Stereo fails after pre-processing

97 views
Skip to first unread message

Tricia Nelsen

unread,
Jan 26, 2022, 12:18:19 AM1/26/22
to Ames Stereo Pipeline Support
Hello again, 

I'm sorry for posting so frequently, hopefully one day I will be able to run my full process without issues. After finally getting WSL to work with the compiled binaries, I now can't get my parallel_stereo call to work. It gets through pre-processing, though with many GdalIO errors that didn't stop it from running (those logs are attached), but then gives the following error when it starts low-res correlation:

Traceback (most recent call last):
  File "/home/tnels16/StereoPipeline-3.0.0-2022-01-20-x86_64-Linux/libexec/parallel_stereo", line 862, in <module>
    calc_lowres_disp(args, opt, sep)
  File "/home/tnels16/StereoPipeline-3.0.0-2022-01-20-x86_64-Linux/libexec/stereo_utils.py", line 267, in calc_lowres_disp
    stereo_run('stereo_corr', local_args, opt, msg='')
  File "/home/tnels16/StereoPipeline-3.0.0-2022-01-20-x86_64-Linux/libexec/stereo_utils.py", line 205, in stereo_run
    raise Exception('Stereo step ' + kw['msg'] + ' failed')
Exception: Stereo step  failed

I'm guessing this is probably an issue with my machine/WSL, but do you have any ideas what might be going on? If not, could you help me understand what is the bug with mapproject in ASP 3.0.0 that runs with the conda distribution, and how I can either avoid or rectify it? I'm guessing it may be necessary to go back to that conda to create my DEMs, but am not sure how to monitor whatever error the bug creates. For reference, I am using the Stereo Pipeline to process Digital Globe stereo pairs and have been using the process Bundle adjust -> Map project -> Stereo -> point2dem. 

Thank you,
Tricia Nelsen
output-log-stereo_pprc-01-25-0942-19382.txt
output-log-stereo_corr-01-25-0958-4203.txt

Alexandrov, Oleg (ARC-TI)[KBR Wyle Services, LLC]

unread,
Jan 26, 2022, 12:38:45 AM1/26/22
to Tricia Nelsen, Ames Stereo Pipeline Support
Dear Tricia, 

No need to apologize for posting frequently. Here we survive by feeding off user bugs, so to speak. :)

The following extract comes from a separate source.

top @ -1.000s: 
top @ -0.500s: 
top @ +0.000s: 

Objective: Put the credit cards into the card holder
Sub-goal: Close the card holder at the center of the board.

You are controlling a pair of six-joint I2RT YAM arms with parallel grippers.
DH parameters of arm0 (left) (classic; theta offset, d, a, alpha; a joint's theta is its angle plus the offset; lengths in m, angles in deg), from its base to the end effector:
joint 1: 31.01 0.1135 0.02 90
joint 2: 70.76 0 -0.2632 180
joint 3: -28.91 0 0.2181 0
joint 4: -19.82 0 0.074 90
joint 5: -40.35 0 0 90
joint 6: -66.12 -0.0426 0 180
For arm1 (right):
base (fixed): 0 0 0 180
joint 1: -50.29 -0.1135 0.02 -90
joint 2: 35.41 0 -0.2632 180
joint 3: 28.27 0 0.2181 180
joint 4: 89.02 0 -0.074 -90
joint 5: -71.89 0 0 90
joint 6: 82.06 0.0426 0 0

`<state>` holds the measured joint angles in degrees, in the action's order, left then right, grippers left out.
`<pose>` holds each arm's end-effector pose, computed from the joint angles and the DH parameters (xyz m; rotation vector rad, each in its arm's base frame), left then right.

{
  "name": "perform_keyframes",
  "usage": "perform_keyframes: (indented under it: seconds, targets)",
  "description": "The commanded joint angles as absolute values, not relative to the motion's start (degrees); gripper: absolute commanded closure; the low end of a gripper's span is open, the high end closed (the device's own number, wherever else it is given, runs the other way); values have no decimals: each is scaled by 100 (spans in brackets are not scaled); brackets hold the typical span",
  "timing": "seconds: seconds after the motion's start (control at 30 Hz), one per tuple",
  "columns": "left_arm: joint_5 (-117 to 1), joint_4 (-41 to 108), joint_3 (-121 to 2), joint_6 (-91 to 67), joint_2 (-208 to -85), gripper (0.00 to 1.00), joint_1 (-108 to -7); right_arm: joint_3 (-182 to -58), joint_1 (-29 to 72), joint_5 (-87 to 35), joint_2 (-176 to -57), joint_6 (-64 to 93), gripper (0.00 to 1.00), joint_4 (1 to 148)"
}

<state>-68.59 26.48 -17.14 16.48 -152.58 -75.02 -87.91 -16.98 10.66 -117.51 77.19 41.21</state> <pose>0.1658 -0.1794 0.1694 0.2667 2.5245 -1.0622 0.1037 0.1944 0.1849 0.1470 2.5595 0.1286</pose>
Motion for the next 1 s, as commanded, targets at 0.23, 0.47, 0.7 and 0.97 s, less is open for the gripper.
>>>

The issue with crash at "No IP file found, computing IP now." is a bug. It was reported today by a different user and I think I fixed it. You can try getting build 2022-01-26 when it shows up at https://github.com/NeoGeographyToolkit/StereoPipeline/releases, which will be some time in the next 5 hours if it runs smoothly, or the next 10 hours if I have to help it along. 
The other issue:
Error: GdalIO: LZWDecode:Corrupted LZW table at scanline 20736 (code = 1)"
looks like data corruption to me. I don't know what to say. You can try cropping just a small piece of the DEM you use for mapprojection, and mapproject onto it your input images, then run stereo with only those images clips and the piece of the DEM. (One can use gdal_translate -srcwin or -projwin to crop data.)
If that works, maybe you can try to make the clip bigger, then at some point figure out what is going on. 
Such corruption may also happen if two different processes write to the same file. 
I wonder what are the sizes of your raw images, before mapprojection, and what do they become after mapprojection. The command gdalinfo (included in ASP's bin directory) can print image dimensions.
Oleg




From: ames-stereo-pi...@googlegroups.com <ames-stereo-pi...@googlegroups.com> on behalf of Tricia Nelsen <tene...@gmail.com>
Sent: Tuesday, January 25, 2022 9:18 PM
To: Ames Stereo Pipeline Support <ames-stereo-pi...@googlegroups.com>
Subject: [EXTERNAL] Stereo fails after pre-processing
 
--
You received this message because you are subscribed to the Google Groups "Ames Stereo Pipeline Support" group.
To unsubscribe from this group and stop receiving emails from it, send an email to ames-stereo-pipeline...@googlegroups.com.
To view this discussion on the web visit https://groups.google.com/d/msgid/ames-stereo-pipeline-support/603a95a2-a95f-4acd-95c4-3d7a38030556n%40googlegroups.com.

Tricia Nelsen

unread,
Jan 29, 2022, 10:13:24 AM1/29/22
to Ames Stereo Pipeline Support
Thanks, Oleg. I was able to run it with the new build, and it has been running for the past 3 days without problem, but it looks like it just failed again during the refinement stage. Looks like it went through all my tiles and couldn't open them because "GDALIO: too many files open". I've attached a log file here, it looks like this happened toe every tile across the image.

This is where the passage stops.